Exercise requirements:
Each entry should be transcribed exactly as written, and any picture left out.

################

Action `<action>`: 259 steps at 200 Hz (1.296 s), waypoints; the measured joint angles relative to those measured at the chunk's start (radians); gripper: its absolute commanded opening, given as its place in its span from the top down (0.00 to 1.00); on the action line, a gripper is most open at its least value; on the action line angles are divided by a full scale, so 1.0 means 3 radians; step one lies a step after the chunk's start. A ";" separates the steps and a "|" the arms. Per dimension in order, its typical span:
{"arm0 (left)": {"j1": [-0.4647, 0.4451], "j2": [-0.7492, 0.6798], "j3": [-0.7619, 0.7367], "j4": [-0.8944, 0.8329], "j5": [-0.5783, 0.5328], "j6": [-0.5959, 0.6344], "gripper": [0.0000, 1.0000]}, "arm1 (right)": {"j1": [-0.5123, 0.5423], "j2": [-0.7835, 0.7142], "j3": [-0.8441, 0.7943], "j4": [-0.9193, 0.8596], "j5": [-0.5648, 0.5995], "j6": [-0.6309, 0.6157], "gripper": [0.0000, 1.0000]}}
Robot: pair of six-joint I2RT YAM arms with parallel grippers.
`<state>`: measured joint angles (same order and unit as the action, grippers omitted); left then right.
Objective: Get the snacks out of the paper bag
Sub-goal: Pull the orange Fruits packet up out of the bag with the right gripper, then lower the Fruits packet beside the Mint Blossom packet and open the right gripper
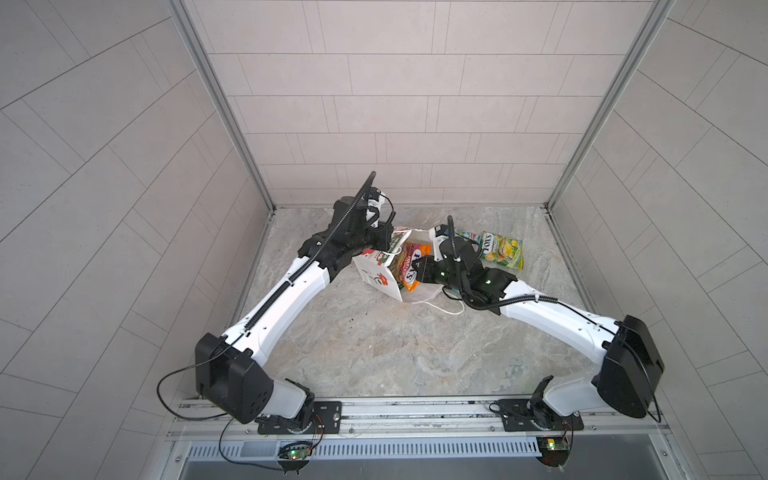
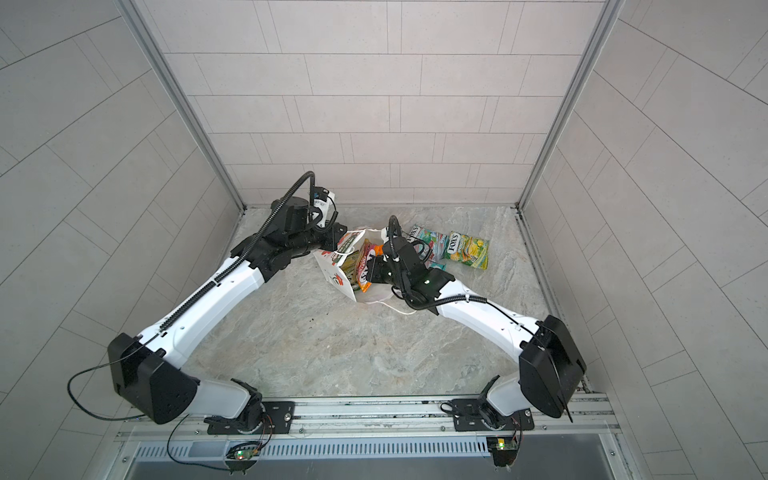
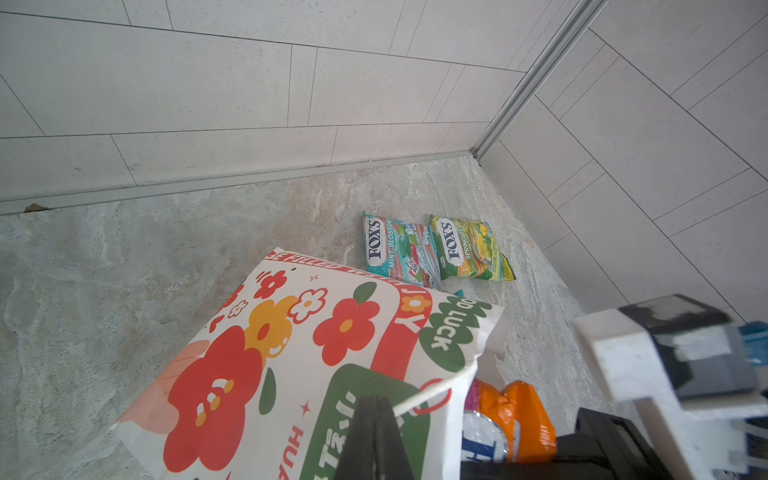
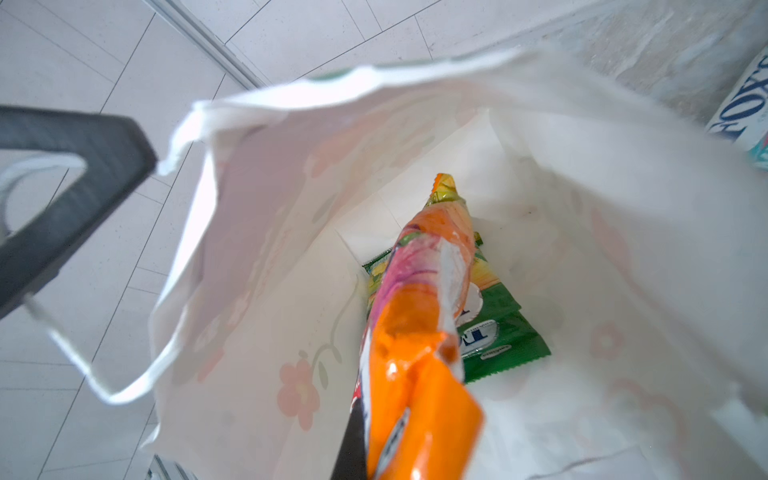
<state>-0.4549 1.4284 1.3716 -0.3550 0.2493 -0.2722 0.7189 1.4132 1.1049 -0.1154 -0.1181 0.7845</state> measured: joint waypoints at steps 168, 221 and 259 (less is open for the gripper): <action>0.0000 0.0000 0.0000 0.0000 -0.0005 0.0000 1.00 | -0.0629 -0.1574 0.0137 -0.1362 0.0195 -0.0638 1.00; 0.0000 0.0000 0.0000 0.0000 0.0008 0.0000 1.00 | -0.1364 -0.1818 -0.0011 -0.1757 0.0258 -0.0739 1.00; 0.0000 0.0000 0.0000 0.0000 0.0011 0.0000 1.00 | -0.1717 -0.1738 -0.0197 -0.1996 0.0205 -0.0855 1.00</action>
<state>-0.4549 1.4284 1.3716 -0.3550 0.2527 -0.2722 0.2039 0.8917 1.0458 -0.7143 -0.0566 0.5282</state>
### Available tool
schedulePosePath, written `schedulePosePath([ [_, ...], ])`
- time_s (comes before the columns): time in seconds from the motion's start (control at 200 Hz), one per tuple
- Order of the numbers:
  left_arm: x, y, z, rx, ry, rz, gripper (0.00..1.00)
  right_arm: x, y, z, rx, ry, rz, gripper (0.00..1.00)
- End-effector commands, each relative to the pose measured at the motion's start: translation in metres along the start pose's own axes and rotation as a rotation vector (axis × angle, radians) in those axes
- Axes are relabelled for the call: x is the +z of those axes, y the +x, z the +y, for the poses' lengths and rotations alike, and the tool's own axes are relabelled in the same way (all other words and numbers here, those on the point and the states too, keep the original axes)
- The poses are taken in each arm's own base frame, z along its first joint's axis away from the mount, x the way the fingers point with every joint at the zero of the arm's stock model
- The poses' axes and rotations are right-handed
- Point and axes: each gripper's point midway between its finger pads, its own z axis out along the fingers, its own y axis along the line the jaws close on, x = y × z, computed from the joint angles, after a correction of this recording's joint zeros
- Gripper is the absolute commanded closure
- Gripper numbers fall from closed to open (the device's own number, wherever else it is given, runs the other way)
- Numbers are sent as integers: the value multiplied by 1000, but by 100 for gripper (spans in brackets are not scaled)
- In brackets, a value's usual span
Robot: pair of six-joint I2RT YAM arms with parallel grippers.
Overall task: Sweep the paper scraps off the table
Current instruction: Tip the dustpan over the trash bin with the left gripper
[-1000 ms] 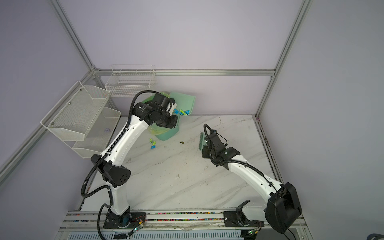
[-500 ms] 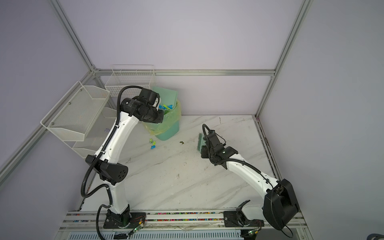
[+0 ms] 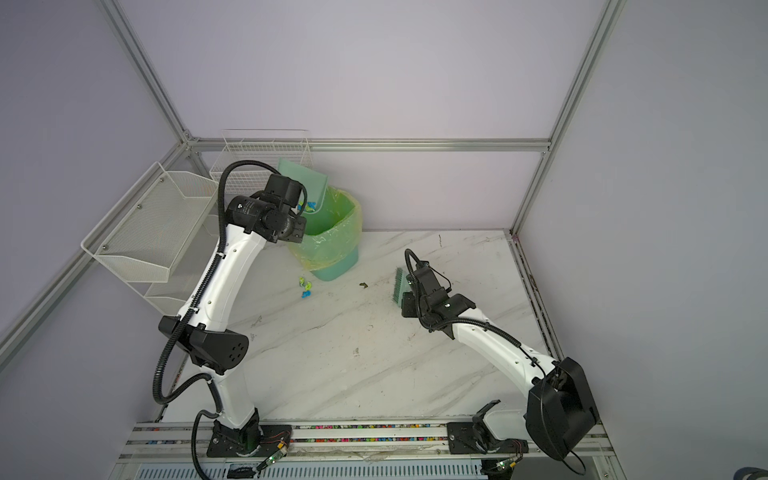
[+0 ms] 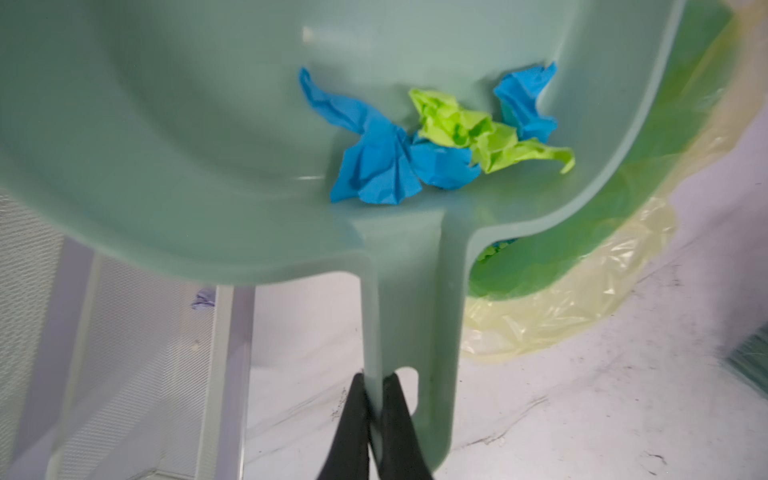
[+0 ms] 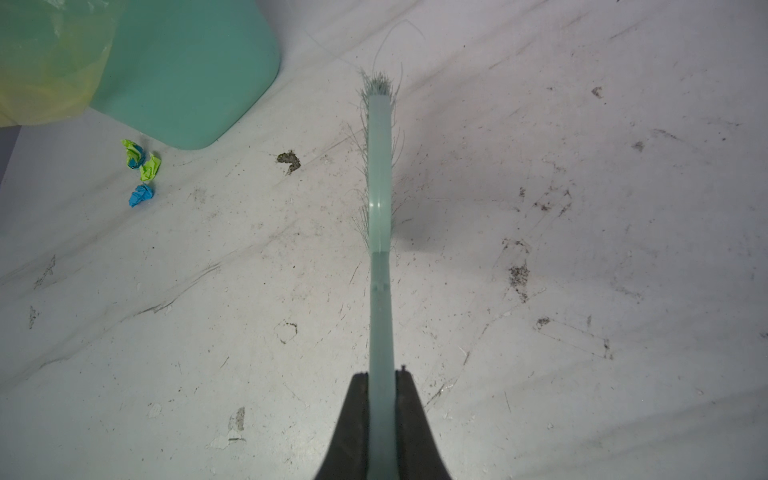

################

Response:
Action `<action>`: 259 steps at 200 Hz (1.296 s), waypoints; the measured joint angles relative to those measured at the chunk's start (radians); gripper: its absolute commanded opening, given as its place in its span from the top down (0.00 to 1.00); on the action line, a gripper is most open at its least value; on the action line angles are divided by a full scale, so 1.0 means 3 radians; step one lies a step after the chunk's start. A ";" separates the steps and a "|" the arms. Per dimension in order, its typical span:
{"arm0 (left)": {"j1": [-0.4647, 0.4451], "j2": [-0.7492, 0.6798], "j3": [-0.7619, 0.7367], "j4": [-0.8944, 0.8329], "j5": [-0.5783, 0.5328], "j6": [-0.5959, 0.6344], "gripper": [0.0000, 1.0000]}, "arm1 (right)": {"j1": [-0.5123, 0.5423], "j2": [-0.7835, 0.7142], "j3": [-0.8441, 0.7943], "j4": [-0.9193, 0.8596], "j5": [-0.5648, 0.5995], "j6": [-0.6309, 0.6157], "gripper": [0.0000, 1.0000]}}
Robot: pair of six-joint I2RT YAM arms with parallel grippers.
`<state>`: measured joint angles (same order and unit as the action, grippers omitted); left then right.
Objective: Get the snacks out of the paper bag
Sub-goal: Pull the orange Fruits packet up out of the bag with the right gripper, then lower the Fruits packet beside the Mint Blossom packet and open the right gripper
<state>-0.4549 1.4284 1.3716 -0.3550 0.2493 -0.2722 0.7189 1.4132 1.1049 -0.1154 -0.1181 0.7845</state> measured: joint waypoints at steps 168, 221 and 259 (less is open for the gripper): <action>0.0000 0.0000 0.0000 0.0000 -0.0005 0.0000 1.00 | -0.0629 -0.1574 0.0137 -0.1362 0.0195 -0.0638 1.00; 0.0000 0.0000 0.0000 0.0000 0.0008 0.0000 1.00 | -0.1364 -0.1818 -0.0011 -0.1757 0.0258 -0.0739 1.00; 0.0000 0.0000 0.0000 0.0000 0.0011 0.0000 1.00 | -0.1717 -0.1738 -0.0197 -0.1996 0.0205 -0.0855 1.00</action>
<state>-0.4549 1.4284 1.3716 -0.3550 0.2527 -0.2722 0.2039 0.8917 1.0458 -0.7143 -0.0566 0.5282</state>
### Available tool
schedulePosePath, written `schedulePosePath([ [_, ...], ])`
- time_s (comes before the columns): time in seconds from the motion's start (control at 200 Hz), one per tuple
- Order of the numbers:
  left_arm: x, y, z, rx, ry, rz, gripper (0.00..1.00)
  right_arm: x, y, z, rx, ry, rz, gripper (0.00..1.00)
- End-effector commands, each relative to the pose measured at the motion's start: translation in metres along the start pose's own axes and rotation as a rotation vector (axis × angle, radians) in those axes
- Axes are relabelled for the call: x is the +z of those axes, y the +x, z the +y, for the poses' lengths and rotations alike, and the tool's own axes are relabelled in the same way (all other words and numbers here, those on the point and the states too, keep the original axes)
- The poses are taken in each arm's own base frame, z along its first joint's axis away from the mount, x the way the fingers point with every joint at the zero of the arm's stock model
- The poses' axes and rotations are right-handed
- Point and axes: each gripper's point midway between its finger pads, its own z axis out along the fingers, its own y axis along the line the jaws close on, x = y × z, computed from the joint angles, after a correction of this recording's joint zeros
- Gripper is the absolute commanded closure
- Gripper numbers fall from closed to open (the device's own number, wherever else it is given, runs the other way)
- Numbers are sent as integers: the value multiplied by 1000, but by 100 for gripper (spans in brackets are not scaled)
- In brackets, a value's usual span
Robot: pair of six-joint I2RT YAM arms with parallel grippers.
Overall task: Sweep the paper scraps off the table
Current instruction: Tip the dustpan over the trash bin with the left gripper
[-1000 ms] 
[-500 ms] 
[+0 ms] 
[+0 ms] 
[+0 ms] 

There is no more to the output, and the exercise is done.